An explanatory expression information storage unit that stores explanatory expression information that associates the explanatory expression with the character or the character string described in the explanatory expression, and
A program characterized in that, by referring to the explanatory expression information, the character or the character string described in the explanatory expression functions as a unique information determination unit that determines the unique information.

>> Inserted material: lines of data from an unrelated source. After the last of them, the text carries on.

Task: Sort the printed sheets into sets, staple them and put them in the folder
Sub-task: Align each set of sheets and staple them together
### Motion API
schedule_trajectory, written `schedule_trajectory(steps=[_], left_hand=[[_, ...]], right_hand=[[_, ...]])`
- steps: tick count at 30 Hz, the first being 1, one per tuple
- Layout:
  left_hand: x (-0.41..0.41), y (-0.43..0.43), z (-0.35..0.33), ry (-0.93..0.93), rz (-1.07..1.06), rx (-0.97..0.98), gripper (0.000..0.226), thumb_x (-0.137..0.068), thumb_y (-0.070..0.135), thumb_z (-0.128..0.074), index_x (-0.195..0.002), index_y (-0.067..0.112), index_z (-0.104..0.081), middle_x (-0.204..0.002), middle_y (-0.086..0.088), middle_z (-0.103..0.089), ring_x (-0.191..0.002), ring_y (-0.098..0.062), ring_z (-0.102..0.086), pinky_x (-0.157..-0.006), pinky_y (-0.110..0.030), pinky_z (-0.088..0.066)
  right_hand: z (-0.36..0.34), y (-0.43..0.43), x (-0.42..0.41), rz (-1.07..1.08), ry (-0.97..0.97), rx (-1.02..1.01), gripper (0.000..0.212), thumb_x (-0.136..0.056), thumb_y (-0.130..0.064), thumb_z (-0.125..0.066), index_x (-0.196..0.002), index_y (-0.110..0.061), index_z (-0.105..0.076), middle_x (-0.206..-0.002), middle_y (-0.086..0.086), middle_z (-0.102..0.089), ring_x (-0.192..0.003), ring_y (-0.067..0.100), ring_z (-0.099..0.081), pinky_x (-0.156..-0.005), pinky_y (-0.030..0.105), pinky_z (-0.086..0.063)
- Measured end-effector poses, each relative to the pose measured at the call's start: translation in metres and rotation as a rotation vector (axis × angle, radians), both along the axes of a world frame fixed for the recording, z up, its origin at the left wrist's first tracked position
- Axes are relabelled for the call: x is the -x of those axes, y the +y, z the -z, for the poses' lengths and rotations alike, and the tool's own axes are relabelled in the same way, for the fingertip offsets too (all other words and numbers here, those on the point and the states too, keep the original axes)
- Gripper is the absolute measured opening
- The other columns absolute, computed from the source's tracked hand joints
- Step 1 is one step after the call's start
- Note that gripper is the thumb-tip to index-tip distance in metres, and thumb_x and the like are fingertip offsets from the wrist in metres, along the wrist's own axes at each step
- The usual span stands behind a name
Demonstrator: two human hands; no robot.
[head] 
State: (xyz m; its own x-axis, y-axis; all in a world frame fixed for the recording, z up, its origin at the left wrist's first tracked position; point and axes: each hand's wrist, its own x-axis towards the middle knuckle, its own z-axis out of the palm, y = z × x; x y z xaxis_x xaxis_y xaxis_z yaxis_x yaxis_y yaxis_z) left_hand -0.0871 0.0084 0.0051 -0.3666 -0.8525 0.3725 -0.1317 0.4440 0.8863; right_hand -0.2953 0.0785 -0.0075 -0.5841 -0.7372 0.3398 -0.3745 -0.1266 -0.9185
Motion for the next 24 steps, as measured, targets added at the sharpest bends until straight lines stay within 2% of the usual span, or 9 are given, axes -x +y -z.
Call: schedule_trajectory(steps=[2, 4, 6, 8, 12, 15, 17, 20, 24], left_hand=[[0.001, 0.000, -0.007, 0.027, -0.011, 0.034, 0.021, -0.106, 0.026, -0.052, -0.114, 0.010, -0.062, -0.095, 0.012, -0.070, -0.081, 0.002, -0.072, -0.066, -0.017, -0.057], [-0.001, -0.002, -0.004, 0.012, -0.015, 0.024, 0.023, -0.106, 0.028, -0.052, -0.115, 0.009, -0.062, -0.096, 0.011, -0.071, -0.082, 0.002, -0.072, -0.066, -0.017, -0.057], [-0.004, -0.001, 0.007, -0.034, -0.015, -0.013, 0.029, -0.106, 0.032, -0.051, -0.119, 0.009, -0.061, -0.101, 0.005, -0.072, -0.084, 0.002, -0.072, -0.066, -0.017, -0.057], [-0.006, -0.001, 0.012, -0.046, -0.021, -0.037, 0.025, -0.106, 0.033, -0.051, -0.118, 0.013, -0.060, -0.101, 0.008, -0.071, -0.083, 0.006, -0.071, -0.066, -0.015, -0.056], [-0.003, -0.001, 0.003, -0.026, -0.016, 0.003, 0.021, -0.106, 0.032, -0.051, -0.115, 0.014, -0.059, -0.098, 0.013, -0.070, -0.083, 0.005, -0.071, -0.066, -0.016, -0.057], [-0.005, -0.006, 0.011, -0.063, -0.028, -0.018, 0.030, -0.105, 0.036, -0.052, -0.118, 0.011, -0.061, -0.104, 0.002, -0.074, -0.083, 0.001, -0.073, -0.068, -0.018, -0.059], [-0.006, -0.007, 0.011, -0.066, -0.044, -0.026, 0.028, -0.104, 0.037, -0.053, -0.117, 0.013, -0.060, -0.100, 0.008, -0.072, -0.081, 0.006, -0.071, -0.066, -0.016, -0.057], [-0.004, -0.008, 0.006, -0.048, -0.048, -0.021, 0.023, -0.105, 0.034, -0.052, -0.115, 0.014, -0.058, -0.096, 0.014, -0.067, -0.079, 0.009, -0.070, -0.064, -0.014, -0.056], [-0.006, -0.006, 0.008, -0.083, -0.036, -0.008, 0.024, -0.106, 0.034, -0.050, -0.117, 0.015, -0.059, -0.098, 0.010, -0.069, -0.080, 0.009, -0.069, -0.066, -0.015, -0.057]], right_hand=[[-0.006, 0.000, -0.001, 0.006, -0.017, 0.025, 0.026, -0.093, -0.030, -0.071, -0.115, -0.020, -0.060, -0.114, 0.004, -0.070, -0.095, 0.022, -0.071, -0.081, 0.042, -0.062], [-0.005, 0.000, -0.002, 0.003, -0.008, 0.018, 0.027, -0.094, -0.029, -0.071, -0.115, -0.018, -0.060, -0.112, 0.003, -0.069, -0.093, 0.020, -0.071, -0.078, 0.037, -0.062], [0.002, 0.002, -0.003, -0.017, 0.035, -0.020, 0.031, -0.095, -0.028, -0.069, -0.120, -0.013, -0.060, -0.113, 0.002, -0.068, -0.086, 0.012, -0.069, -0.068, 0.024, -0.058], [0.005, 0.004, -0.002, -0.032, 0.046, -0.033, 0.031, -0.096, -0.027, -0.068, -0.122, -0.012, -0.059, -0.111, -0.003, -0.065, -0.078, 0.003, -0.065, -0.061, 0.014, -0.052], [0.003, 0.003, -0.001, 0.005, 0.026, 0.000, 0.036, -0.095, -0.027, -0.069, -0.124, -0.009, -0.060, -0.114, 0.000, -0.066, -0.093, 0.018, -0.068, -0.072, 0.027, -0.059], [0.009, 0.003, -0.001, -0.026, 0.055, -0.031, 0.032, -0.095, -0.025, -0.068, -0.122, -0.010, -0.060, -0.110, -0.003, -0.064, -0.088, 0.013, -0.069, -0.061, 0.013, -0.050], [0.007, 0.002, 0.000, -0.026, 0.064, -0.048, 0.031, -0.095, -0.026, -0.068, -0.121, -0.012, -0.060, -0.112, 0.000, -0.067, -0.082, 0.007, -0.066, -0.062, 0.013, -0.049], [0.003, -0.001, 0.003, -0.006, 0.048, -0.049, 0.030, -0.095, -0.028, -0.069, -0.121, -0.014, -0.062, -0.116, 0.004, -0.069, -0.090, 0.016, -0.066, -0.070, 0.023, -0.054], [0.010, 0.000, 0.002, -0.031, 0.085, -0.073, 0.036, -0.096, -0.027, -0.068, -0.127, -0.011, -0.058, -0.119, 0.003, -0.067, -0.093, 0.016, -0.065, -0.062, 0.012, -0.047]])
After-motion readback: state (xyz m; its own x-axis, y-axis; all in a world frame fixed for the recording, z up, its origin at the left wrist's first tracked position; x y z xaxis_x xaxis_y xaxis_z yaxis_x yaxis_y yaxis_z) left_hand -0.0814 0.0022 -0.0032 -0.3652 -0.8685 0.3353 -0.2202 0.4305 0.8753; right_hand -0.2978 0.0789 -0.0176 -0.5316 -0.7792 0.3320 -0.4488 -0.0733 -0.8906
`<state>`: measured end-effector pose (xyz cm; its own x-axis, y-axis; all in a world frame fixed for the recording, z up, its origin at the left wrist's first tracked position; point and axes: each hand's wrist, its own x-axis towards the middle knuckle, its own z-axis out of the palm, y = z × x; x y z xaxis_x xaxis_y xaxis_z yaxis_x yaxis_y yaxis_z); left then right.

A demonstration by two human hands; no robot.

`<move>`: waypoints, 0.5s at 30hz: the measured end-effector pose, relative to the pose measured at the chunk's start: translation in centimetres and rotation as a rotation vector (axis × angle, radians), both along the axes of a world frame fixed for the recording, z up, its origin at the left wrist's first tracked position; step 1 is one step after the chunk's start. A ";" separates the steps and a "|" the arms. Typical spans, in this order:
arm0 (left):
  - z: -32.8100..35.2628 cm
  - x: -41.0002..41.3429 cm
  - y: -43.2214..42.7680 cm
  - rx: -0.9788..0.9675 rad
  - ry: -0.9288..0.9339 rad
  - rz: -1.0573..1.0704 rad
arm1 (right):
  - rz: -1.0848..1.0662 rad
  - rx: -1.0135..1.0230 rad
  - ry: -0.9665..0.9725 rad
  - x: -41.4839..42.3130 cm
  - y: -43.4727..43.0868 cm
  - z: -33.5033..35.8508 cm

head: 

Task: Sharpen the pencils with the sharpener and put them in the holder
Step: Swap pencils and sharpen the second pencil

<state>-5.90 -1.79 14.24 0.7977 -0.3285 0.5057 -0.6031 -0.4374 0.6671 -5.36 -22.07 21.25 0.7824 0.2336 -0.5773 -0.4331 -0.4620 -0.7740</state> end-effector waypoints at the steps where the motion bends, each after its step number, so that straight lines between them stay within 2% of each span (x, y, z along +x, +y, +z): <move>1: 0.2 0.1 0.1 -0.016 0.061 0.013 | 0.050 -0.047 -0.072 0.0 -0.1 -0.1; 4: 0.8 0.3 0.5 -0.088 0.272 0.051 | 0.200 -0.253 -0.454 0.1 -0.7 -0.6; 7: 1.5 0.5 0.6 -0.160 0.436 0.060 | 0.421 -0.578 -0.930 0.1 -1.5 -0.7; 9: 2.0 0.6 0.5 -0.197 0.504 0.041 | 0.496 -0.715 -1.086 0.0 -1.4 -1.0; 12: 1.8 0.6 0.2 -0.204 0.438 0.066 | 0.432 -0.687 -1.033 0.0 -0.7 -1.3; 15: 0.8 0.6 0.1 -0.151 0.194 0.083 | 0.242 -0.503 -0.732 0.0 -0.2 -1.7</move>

The voice recognition unit recognizes the spoken voice from the voice data including the spoken voice, and the voice recognition unit recognizes the spoken voice.
The explanation part extraction unit extracts an explanation part which is a part including a character or a character string and an explanation expression explaining how to write the character or the character string from the recognized voice.
The unique information determination unit refers to the explanatory expression information associated with the explanatory expression and the character or the character string described in the explanatory expression, whereby the character or the character described in the explanatory expression or the said. An information processing method characterized by determining a character string as unique information.